L’atténuation est la nouvelle suppression. Alors qu’il y a quelques semaines, de nombreux gouvernements occidentaux jugeaient suffisant d’isoler les personnes atteintes de Covid-19, aujourd’hui, ils ferment des entreprises et suscitent des situations que peu de gens imaginaient à l’époque de BC (Before Coronavirus). Les usines et les bureaux sont fermés, les stades et les cinémas prennent la poussière, les trains et les bus tournent à vide ou pas du tout. Les rues des grandes villes du monde existent désormais dans un état permanent de silence, à l’aube, mais pour la voiture, la camionnette de livraison, le piéton solitaire ou le jogger occasionnel. La police disperse les groupes dans les parcs et arrête les gens pour leur demander la raison de leur départ.

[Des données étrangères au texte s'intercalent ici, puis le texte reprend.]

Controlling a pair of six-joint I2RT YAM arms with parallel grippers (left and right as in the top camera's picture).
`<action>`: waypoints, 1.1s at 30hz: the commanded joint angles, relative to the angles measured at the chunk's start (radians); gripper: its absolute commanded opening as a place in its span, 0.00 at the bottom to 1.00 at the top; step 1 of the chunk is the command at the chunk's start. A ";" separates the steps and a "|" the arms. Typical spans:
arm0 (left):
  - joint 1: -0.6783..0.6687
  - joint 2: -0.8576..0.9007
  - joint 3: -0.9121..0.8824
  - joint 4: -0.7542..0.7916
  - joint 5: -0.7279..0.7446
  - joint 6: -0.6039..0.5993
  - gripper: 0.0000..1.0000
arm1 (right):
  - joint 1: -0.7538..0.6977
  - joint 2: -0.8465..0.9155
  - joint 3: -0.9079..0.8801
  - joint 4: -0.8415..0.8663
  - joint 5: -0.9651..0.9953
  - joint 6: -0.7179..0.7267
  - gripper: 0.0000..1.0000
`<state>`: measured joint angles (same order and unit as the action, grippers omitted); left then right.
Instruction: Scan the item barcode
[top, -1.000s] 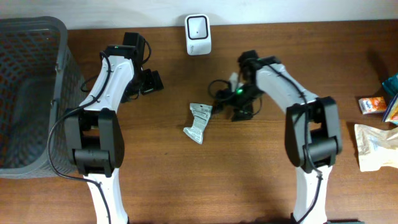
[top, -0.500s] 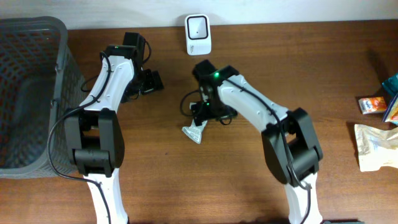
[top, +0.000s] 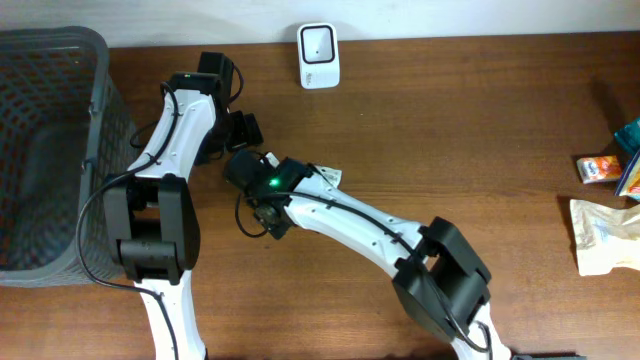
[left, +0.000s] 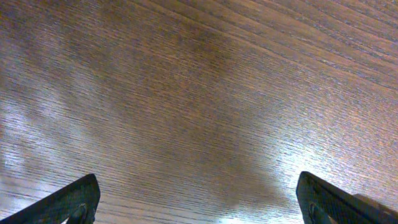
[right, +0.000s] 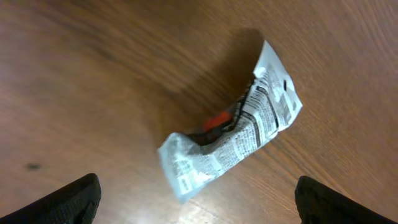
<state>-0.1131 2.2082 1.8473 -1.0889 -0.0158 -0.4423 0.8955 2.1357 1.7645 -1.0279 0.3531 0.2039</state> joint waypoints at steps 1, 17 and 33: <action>-0.005 -0.030 -0.004 -0.001 -0.007 0.002 0.99 | -0.006 0.039 0.003 0.008 0.059 0.060 1.00; -0.005 -0.030 -0.004 -0.001 -0.007 0.002 0.99 | -0.064 0.149 0.001 0.043 0.104 0.067 0.95; -0.005 -0.030 -0.004 -0.001 -0.007 0.002 0.99 | -0.143 0.148 0.002 0.061 -0.005 0.087 0.35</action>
<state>-0.1131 2.2082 1.8473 -1.0889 -0.0158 -0.4423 0.7479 2.2734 1.7645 -0.9710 0.3767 0.2836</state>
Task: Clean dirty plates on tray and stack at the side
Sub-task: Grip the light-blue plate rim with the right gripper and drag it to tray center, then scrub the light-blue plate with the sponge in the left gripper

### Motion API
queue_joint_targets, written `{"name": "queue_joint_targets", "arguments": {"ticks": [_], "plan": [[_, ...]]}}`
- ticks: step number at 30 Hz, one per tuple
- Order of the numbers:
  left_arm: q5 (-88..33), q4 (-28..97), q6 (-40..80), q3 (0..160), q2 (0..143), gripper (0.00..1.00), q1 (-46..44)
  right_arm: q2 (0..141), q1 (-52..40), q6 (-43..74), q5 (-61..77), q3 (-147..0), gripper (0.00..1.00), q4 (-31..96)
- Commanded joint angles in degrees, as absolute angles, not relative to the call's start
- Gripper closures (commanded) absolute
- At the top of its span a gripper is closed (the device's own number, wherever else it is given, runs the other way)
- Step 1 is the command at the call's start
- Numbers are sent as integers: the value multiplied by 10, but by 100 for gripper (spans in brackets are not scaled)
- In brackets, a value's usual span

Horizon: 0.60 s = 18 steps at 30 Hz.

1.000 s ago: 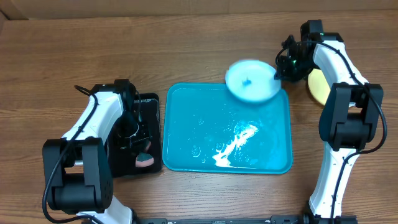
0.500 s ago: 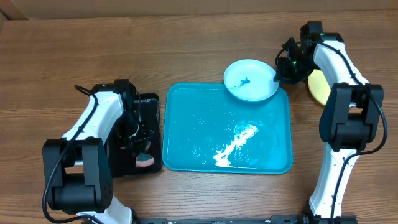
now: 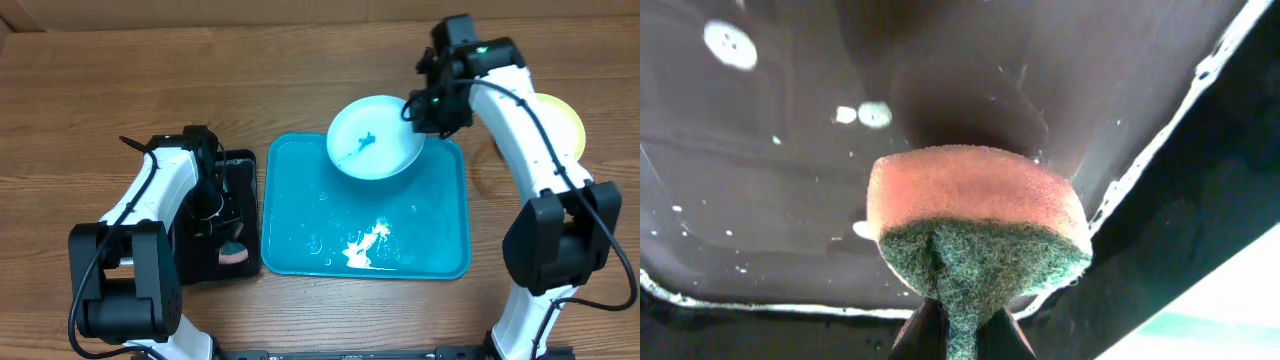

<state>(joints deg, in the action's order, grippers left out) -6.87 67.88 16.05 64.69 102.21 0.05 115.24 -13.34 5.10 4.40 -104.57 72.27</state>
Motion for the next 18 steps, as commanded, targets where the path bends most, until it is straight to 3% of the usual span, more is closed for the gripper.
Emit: {"name": "queue_joint_targets", "arguments": {"ticks": [1,18], "plan": [[-71,674,149,656,1007,96,4,1161,-147,111,-1,-973,96,704],[-107,635,134,670,1007,95,-1,1160,-234,151,1,-781,96,573]]}}
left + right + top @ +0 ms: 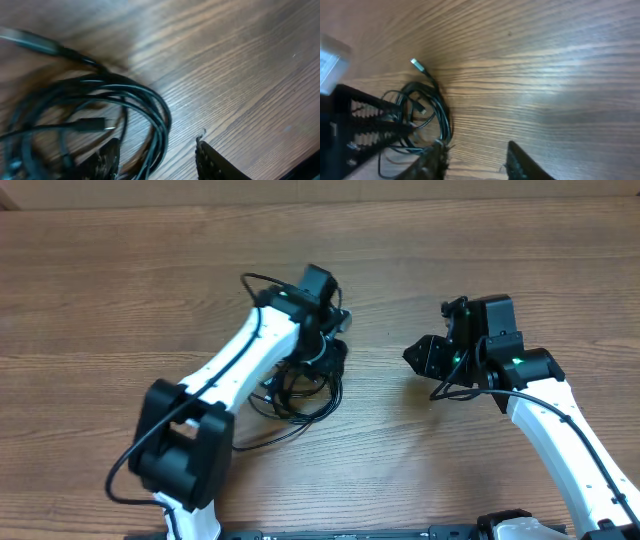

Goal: Untangle cables

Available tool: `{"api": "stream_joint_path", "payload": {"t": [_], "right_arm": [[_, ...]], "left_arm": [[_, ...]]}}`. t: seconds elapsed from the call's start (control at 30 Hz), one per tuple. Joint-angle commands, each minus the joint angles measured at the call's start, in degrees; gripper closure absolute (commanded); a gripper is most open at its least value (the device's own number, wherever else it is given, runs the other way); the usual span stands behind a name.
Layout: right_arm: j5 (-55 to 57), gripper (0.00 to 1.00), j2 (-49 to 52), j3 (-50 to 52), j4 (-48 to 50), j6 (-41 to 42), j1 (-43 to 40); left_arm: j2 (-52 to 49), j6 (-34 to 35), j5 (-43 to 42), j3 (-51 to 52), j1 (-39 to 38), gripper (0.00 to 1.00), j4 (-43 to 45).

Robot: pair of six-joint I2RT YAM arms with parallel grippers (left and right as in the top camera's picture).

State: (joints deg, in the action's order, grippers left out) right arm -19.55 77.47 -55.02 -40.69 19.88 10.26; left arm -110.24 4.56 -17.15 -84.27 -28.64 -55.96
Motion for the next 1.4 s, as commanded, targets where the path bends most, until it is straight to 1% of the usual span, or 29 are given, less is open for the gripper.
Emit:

Mais maintenant, que faire ? Si on libère trop tôt les gens du confinement, on risque de déclencher une deuxième vague, comme celle de la grippe espagnole de 1918-20, qui a fait plus de victimes que la première. Les institutions de Hong Kong ont commencé à rouvrir à la mi-mars après une fermeture apparemment réussie ; le nombre d’infections est d’abord resté faible, puis a doublé, passant de 157 à 313, ce qui a incité la ville à rétablir son ordonnance sur le travail à domicile le 23 mars. Une deuxième option consiste simplement à maintenir des mesures de confinement draconiennes jusqu’à ce qu’un vaccin contre les coronavirus soit mis au point. Il reste une troisième et dernière option : la bio-surveillance. La seule façon de lever les restrictions à moyen terme sans risquer une deuxième vague mortelle est que les gouvernements veillent à ce que les personnes qui ont ou pourraient avoir le virus restent isolées. Pour ce faire, ils doivent surveiller et conditionner le comportement de toute la population, dans les cas individuels et de masse, à une intensité jamais vue auparavant dans le monde démocratique.
Les pays sont donc confrontés à ce que l’on pourrait appeler le « trilemme des coronavirus ». Ils peuvent choisir entre deux ou trois choses, mais ils ne peuvent pas tout avoir : limiter les décès, lever progressivement les mesures d’enfermement ou maintenir les libertés civiles qui leur sont chères. Le vice-président de Neura, une société de renseignement numérique, a expliqué qu’un téléphone portable moyen est maintenant équipé de 14 capteurs qui surveillent non seulement sa position GPS mais aussi ses mouvements, son accélération et son niveau de luminosité, ce qui permet d’analyser le « micro-environnement » d’un individu.
Pourtant, comme l’indique également le commentaire de Shaashua, la bio-surveillance peut être beaucoup plus ciblée. Les tests de dépistage du coronavirus sont de moins en moins chers et de plus en plus répandus. Les gouvernements peuvent utiliser les données téléphoniques, les images de vidéosurveillance, les points de contrôle de la température, les réservations de billets d’avion et de train, les informations sur les cartes de crédit, les enregistrements du commerce électronique, l’utilisation des médias sociaux et, dans certains endroits, la reconnaissance faciale et même les drones pour surveiller la propagation de la maladie au cas par cas. Dans des pays tels que Singapour, Taïwan et la Corée du Sud, les citoyens ordinaires peuvent suivre les déplacements de leurs concitoyens porteurs du virus et recevoir des alertes textuelles s’ils s’en approchent. Alors que la vie reprend lentement son cours dans les villes chinoises, les citoyens doivent fréquemment scanner leurs codes QR personnels lorsqu’ils se déplacent pour montrer qu’ils ne défient pas leurs restrictions personnalisées et codées par couleur. La société chinoise d’intelligence artificielle (IA) Megvii affirme qu’elle est même en train de créer un système combinant « la détection du corps, la détection du visage et la double détection [de la température] par des caméras infrarouges et la lumière visible » pour identifier les personnes sujettes à l’infection.
Autre signe qu’une nouvelle ère en matière de droits des données s’annonce, l’UE révise son récent livre blanc sur la réglementation de l’IA et retarde la révision des règles de protection de la vie privée en ligne. La logique de toute panoptique n’est pas seulement de surveiller mais d’influencer le comportement des personnes surveillées. Et c’est là le deuxième volet du virage de la biosurveillance. Une fois que les autorités ont déterminé qui est porteur du virus, qui ces personnes peuvent avoir infecté et comment la population en général peut être en danger, elles peuvent agir sur la base de ces informations. L’état de biosurveillance n’est pas seulement intrusif, il est aussi coercitif.